**** Given information ****

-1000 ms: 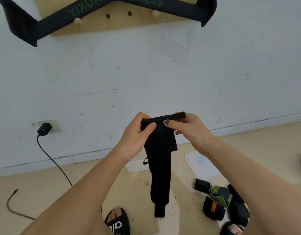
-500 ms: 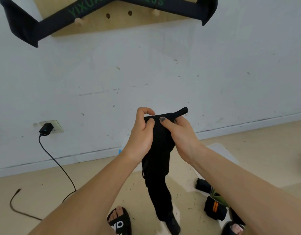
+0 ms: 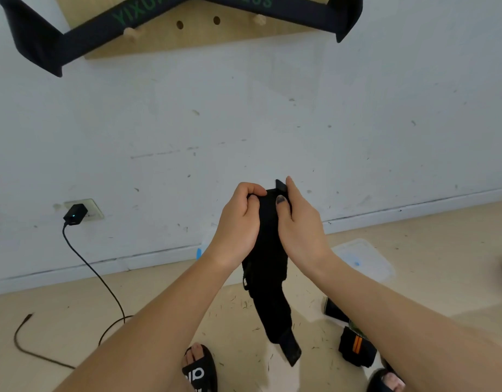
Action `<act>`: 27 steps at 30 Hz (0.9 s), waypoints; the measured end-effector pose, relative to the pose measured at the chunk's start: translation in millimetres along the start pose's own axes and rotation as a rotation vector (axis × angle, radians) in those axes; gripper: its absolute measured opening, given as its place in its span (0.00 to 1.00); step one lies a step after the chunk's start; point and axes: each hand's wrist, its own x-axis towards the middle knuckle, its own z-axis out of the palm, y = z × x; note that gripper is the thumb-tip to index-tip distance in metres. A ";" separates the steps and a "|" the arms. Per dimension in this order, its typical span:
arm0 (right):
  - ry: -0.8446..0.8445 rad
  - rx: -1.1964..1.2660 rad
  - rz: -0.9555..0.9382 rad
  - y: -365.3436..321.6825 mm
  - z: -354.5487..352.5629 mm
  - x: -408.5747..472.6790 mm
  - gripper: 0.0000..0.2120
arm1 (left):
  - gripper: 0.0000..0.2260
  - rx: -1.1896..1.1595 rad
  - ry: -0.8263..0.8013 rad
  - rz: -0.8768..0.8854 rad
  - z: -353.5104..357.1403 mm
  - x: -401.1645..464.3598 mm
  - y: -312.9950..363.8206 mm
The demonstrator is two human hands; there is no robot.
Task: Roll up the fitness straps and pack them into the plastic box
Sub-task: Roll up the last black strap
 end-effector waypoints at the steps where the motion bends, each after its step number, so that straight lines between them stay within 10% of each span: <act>1: -0.005 -0.056 -0.035 1.7 0.6 -0.3 0.24 | 0.12 -0.002 0.003 0.001 0.5 0.2 0.6; 20: -0.186 -0.302 -0.168 -4.5 -0.8 -6.7 0.30 | 0.09 -0.007 0.014 -0.007 -11.3 2.3 -2.9; 27: -0.153 0.119 -0.019 -8.7 -5.4 1.7 0.23 | 0.06 -0.001 0.016 0.044 -17.8 5.3 -1.3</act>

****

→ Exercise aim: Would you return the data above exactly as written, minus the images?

→ Completed task:
-1000 ms: 
-500 ms: 
+0 ms: 
Action `<act>`: 27 steps at 30 Hz (0.9 s), waypoints; the measured end-effector pose, relative to the pose measured at the chunk's start: translation in millimetres along the start pose's own axes and rotation as a rotation vector (axis × angle, radians) in those axes; gripper: its absolute measured opening, given as its place in its span (0.00 to 1.00); step one lies a step after the chunk's start; point and axes: each hand's wrist, its own x-axis towards the middle knuckle, its own z-axis out of the palm, y = z × x; note that gripper is the thumb-tip to index-tip distance in metres. A ";" separates the steps and a "|" the arms. Per dimension in this order, its typical span:
arm0 (right):
  - ry: -0.8446..0.8445 rad
  - rx: -1.1964..1.2660 rad
  - rz: -0.9555..0.9382 rad
  - y: -365.3436..321.6825 mm
  - z: -354.5487..352.5629 mm
  - x: -408.5747..472.6790 mm
  - gripper: 0.0000..0.2120
arm1 (left):
  - gripper: 0.0000..0.2260
  - rx: -1.1896..1.1595 rad
  - ry: -0.8263..0.8013 rad
  - rz: -0.8768..0.8854 rad
  - z: -353.5104..357.1403 mm
  - x: -401.1645..464.3598 mm
  - y: -312.9950..363.8206 mm
The demonstrator is two human hands; there is no robot.
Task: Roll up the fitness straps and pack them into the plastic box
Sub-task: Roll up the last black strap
 end-effector waypoints at the steps where the motion bends, each after its step number, so that straight lines between them stay within 10% of each span: <act>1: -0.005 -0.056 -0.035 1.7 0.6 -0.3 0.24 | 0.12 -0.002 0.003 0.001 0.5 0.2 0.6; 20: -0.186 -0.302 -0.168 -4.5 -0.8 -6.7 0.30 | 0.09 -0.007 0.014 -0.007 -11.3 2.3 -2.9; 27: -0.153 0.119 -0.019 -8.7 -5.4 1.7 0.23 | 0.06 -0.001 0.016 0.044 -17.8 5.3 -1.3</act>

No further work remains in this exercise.